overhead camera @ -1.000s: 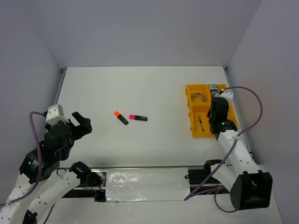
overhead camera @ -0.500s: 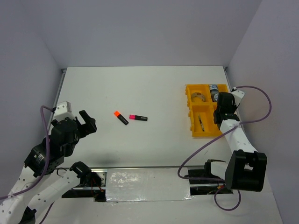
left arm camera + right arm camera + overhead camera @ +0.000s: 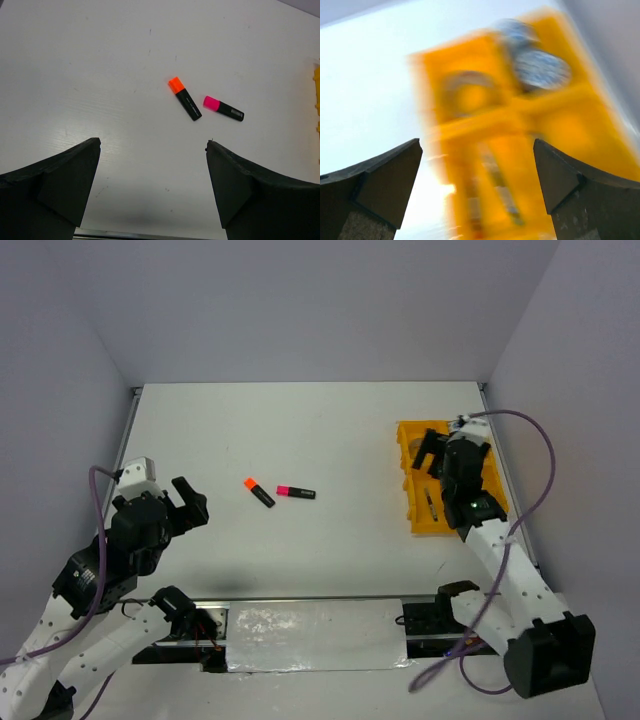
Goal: Sort the stationery into containers
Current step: Pick up the pen from the center of the board.
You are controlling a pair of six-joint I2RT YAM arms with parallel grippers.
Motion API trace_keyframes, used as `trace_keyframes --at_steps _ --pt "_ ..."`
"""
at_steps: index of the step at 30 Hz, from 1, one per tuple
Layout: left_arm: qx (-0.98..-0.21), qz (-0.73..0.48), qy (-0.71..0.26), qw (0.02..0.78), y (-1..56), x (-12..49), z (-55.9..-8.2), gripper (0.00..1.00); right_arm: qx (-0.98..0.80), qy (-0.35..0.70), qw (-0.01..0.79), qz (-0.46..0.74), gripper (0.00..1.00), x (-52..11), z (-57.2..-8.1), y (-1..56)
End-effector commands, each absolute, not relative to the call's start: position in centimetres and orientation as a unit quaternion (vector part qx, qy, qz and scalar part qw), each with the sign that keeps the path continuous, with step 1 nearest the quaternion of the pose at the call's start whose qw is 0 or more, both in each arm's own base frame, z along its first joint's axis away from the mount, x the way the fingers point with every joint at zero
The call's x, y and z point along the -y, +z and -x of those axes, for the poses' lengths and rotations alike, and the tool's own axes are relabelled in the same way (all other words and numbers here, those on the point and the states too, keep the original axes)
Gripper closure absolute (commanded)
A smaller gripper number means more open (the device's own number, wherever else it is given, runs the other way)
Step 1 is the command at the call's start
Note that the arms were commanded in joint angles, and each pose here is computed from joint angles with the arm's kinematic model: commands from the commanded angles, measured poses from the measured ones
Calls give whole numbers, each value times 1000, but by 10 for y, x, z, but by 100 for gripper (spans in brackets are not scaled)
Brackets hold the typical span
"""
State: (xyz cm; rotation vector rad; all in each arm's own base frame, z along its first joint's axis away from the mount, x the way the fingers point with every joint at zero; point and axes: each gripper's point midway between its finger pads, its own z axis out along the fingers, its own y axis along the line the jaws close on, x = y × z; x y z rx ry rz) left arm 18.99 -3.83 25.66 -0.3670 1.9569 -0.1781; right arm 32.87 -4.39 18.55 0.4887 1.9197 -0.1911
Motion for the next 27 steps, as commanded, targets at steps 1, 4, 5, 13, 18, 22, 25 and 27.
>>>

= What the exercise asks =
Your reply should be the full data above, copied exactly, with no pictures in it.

= Exercise answer =
overhead camera @ -1.000s: 
overhead camera @ -0.500s: 
left arm camera + right arm camera + overhead camera @ +0.000s: 
Goal: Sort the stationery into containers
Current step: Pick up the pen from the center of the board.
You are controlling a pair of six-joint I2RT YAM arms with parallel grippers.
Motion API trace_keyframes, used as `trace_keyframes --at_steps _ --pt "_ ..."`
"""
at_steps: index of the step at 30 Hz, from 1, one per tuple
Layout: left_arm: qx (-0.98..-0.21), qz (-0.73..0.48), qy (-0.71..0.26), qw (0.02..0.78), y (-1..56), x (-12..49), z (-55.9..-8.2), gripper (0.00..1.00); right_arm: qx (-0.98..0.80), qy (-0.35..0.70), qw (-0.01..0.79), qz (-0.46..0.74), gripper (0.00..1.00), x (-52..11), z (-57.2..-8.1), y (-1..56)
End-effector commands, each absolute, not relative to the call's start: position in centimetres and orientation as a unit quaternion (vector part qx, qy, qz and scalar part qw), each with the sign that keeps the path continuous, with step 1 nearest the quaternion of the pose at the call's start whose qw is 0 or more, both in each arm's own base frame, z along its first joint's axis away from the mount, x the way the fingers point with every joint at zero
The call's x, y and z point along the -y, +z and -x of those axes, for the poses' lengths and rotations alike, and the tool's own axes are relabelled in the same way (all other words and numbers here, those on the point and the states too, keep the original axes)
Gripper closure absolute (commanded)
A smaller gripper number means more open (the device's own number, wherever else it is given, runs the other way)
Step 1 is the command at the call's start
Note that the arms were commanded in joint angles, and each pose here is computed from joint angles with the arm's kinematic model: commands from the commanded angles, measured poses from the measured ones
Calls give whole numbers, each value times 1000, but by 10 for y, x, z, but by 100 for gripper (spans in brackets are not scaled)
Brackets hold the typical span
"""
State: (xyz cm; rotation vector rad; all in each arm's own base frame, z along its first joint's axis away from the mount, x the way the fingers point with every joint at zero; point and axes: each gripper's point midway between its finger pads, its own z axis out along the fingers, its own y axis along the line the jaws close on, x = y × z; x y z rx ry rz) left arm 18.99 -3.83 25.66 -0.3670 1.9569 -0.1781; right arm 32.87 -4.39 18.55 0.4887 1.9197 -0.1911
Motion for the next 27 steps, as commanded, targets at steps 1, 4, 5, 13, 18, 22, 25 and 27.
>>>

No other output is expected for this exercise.